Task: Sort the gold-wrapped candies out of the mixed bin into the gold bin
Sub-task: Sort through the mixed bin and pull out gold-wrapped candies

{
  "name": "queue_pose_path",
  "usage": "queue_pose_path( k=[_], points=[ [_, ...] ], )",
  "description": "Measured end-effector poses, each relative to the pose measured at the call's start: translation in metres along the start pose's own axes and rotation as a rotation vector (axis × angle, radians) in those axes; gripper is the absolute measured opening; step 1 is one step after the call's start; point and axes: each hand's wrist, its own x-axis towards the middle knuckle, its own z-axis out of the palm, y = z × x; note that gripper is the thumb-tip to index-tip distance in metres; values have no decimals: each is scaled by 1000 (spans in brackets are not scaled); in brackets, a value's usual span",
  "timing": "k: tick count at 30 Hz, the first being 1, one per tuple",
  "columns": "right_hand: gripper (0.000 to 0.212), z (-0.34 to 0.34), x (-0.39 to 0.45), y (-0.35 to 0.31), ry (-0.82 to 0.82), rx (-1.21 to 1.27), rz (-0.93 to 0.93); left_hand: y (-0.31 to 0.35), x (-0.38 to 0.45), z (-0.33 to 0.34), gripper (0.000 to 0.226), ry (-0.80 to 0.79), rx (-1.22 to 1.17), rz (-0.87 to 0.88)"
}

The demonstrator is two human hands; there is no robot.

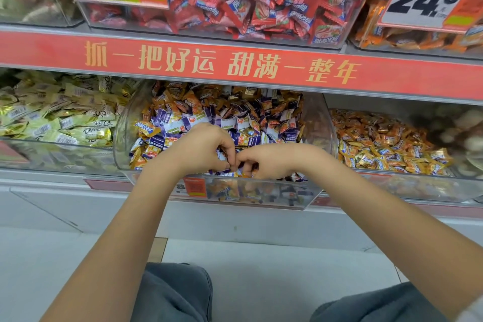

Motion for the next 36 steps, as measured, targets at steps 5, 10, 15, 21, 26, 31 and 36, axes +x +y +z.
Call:
queue_pose_path(
  k=[5,10,15,21,26,31,36],
  points=[
    [31,-3,-3,-1,-181,88,27,2,-2,-1,17,-8,-10,-4],
    [63,0,-6,-11,-217,109,127,3,-3,-2,22,-19,-15,-17],
    [62,-7,-17,-10,-195,217,103,4,-3,-2,14,-15,7,-11],
    [31,-4,-27,7,-39,273,-81,5,-3,-3,14,-12,19,-5],
    [16,8,-33,10,181,443,-172,14,-6,-4,11,-13,-42,-31],
    [8,10,-37,17,327,574,-70,29,-9,-5,20,-12,-183,-49],
    [14,3,-35,16,395,1031,55,40,-6,-4,31,47,-457,-194]
  ],
)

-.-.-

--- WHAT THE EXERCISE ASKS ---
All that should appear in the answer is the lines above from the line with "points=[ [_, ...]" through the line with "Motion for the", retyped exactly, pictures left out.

--- EXERCISE SOLUTION ---
  "usage": "queue_pose_path( k=[_], points=[ [_, ...] ], )",
  "description": "Measured end-effector poses, each relative to the pose measured at the call's start: translation in metres along the start pose's own axes and rotation as a rotation vector (axis × angle, radians) in those axes; gripper is the absolute measured opening; step 1 is one step after the call's start; point and axes: each hand's wrist, its own x-axis towards the middle knuckle, its own z-axis out of the palm, y = z × x; note that gripper is the thumb-tip to index-tip distance in metres; values have no decimals: each is scaled by 1000 (spans in brackets are not scaled); in brackets, a value's usual span",
  "timing": "k: tick count at 30 Hz, the first being 1, one per tuple",
  "columns": "right_hand: gripper (0.000 to 0.212), z (-0.34 to 0.34), x (-0.39 to 0.45), y (-0.35 to 0.31), ry (-0.82 to 0.82), rx (-1.21 to 1.27), rz (-0.93 to 0.93); left_hand: y (-0.31 to 0.35), x (-0.38 to 0.45), z (-0.33 to 0.34), gripper (0.000 to 0.226), ry (-0.80 to 0.79), rx (-1.22 to 1.17), rz (-0.87 to 0.88)"
}

The demonstrator is two human hands; there is no robot.


Motion for the next 36 steps, as measured, targets at steps 5, 10, 15, 21, 26, 31 and 36, axes +x +y +z.

With this output, the exercise is done.